Table 1. Main properties of Ti3SiC2 ceramic materials (room temperature) The damage resistance of Ti3SiC2 has been studied, and the subgrade under its indentation indicates a large pseudo-plastic damage zone. The reason is that Ti3SiC2 has multiple energy absorption mechanisms during contact damage, such as diffusion micro-crack, crack deflection, grain pulling out, grain bending and so on. Moreover, this kind of material has a good self-lubricating property. This material has wide application prospects as high temperature structural material, brush material, self-lubricating material, heat exchange material and so on. However, the relatively low hardness, wear resistance and oxidation resistance of other ceramic materials limit its application in sensitive applications such as fatigue resistance, wear resistance and oxidation resistance.
Third, the application of Ti3SiC2 layered ceramic materials
(1) Biomedical applications
In dentistry, materials or components used in the oral environment are required to withstand long-term oxidation, maintain stability, and need to have good machinability and plasticity. Ti3SiC2, which has both the properties of ceramic materials and metal properties, and has good biocompatibility, makes it possible to apply it to the human body.
Ti3SiC2 can be machilled to precisely sized threads without lubricant, so it can be made into implants or prostheses for clinical applications in oral medicine.
The elastic modulus of Ti3SiC2 is closer to enamel or dentin than zirconia (1.9×105MPa), which increases its potential for use in post or porcelain crowns.
Ti3SiC2 materials derived from self-propagating high temperature contain porous structures, which may be easier to organize and bind to. The low coefficient of friction makes it possible to use it in orthodontics to increase slippage and reduce frictional resistance. Corrosion resistance and oxidation resistance are important conditions for the material to be used in the oral environment and maintain its stability.
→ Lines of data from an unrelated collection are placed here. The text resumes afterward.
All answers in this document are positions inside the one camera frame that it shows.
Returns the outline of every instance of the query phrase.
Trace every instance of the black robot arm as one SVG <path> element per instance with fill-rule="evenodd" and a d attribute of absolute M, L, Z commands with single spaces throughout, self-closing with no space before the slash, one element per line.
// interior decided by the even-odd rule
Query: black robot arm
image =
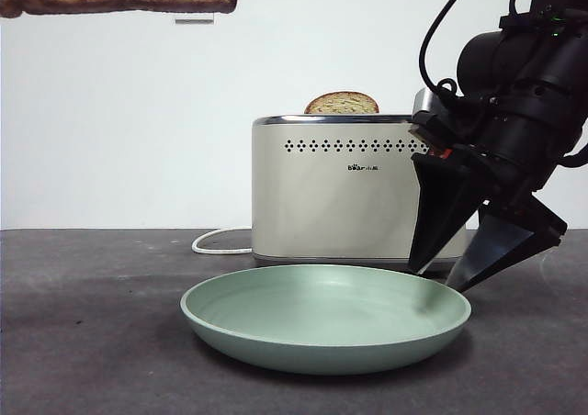
<path fill-rule="evenodd" d="M 566 155 L 588 118 L 588 0 L 533 0 L 524 14 L 514 3 L 501 31 L 462 51 L 463 96 L 426 77 L 413 114 L 431 151 L 413 156 L 421 196 L 409 265 L 425 266 L 478 210 L 479 230 L 447 279 L 458 290 L 558 245 L 566 223 L 532 194 L 557 165 L 588 162 L 588 149 Z"/>

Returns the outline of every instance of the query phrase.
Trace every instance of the white toaster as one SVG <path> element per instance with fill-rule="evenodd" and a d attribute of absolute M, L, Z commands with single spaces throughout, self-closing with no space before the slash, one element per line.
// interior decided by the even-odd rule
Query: white toaster
<path fill-rule="evenodd" d="M 411 155 L 427 147 L 410 116 L 302 115 L 253 125 L 252 249 L 259 264 L 360 264 L 402 270 L 419 184 Z M 465 229 L 437 255 L 448 268 Z"/>

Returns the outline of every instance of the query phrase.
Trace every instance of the tabletop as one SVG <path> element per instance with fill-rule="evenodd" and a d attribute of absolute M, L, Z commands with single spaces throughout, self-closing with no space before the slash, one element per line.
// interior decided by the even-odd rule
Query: tabletop
<path fill-rule="evenodd" d="M 192 253 L 204 232 L 3 231 L 2 413 L 588 413 L 588 230 L 466 291 L 471 318 L 440 353 L 363 376 L 265 370 L 202 342 L 182 294 L 255 266 Z"/>

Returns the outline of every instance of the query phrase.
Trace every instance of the mint green bowl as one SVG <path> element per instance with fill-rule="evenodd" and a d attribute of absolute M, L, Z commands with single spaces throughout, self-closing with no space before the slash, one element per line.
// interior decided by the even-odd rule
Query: mint green bowl
<path fill-rule="evenodd" d="M 314 375 L 378 372 L 437 353 L 471 312 L 435 281 L 346 265 L 268 266 L 221 275 L 180 301 L 208 345 L 251 365 Z"/>

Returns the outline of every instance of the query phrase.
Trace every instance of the white wall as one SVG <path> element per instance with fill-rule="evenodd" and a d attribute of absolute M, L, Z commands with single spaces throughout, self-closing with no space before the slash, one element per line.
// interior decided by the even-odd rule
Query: white wall
<path fill-rule="evenodd" d="M 239 0 L 213 26 L 143 12 L 3 20 L 3 227 L 249 224 L 253 120 L 337 89 L 410 112 L 445 1 Z M 431 46 L 436 80 L 507 2 L 458 2 Z M 588 226 L 587 181 L 558 171 L 541 197 Z"/>
The material and porcelain powder are ceramic materials, and the combination degree may be better than the combination of metal and porcelain, so the application range may be wider for porcelain dental crowns. However, in the currently known preparation method of Ti3SiC2, the preparation process must be improved to obtain pure Ti3SiC2 blocks, so as to learn more and more accurate properties of the material. Further laboratory and clinical studies are needed to confirm the biocompatibility and oral clinical practicability of the material.
(2) The application of refractory materials
With the promotion of rapid firing technology in the ceramic industry, the cycle cycle of kiln furniture is getting shorter and shorter, and the use conditions are more demanding, so it is necessary to constantly improve the thermal shock resistance of kiln materials to meet the development needs of rapid firing technology in the ceramic industry. As a kind of high-grade refractory material, the quality of kiln furniture has an important impact on the quality of fired products. Ti3SiC2 ceramic material is not sensitive to thermal shock, and its unique layered structure and plastic behavior at high temperatures can alleviate the effect of thermal stress. The residual strength of the material after the thermal shock of △T=1400℃ is still above 300MPa, and the thermal shock resistance can withstand the temperature difference of 900℃. At the same time, Ti3SiC2 ceramic material has the advantages of good chemical corrosion resistance, easy processing and low relative cost of raw materials, making it an ideal kiln material that can be developed.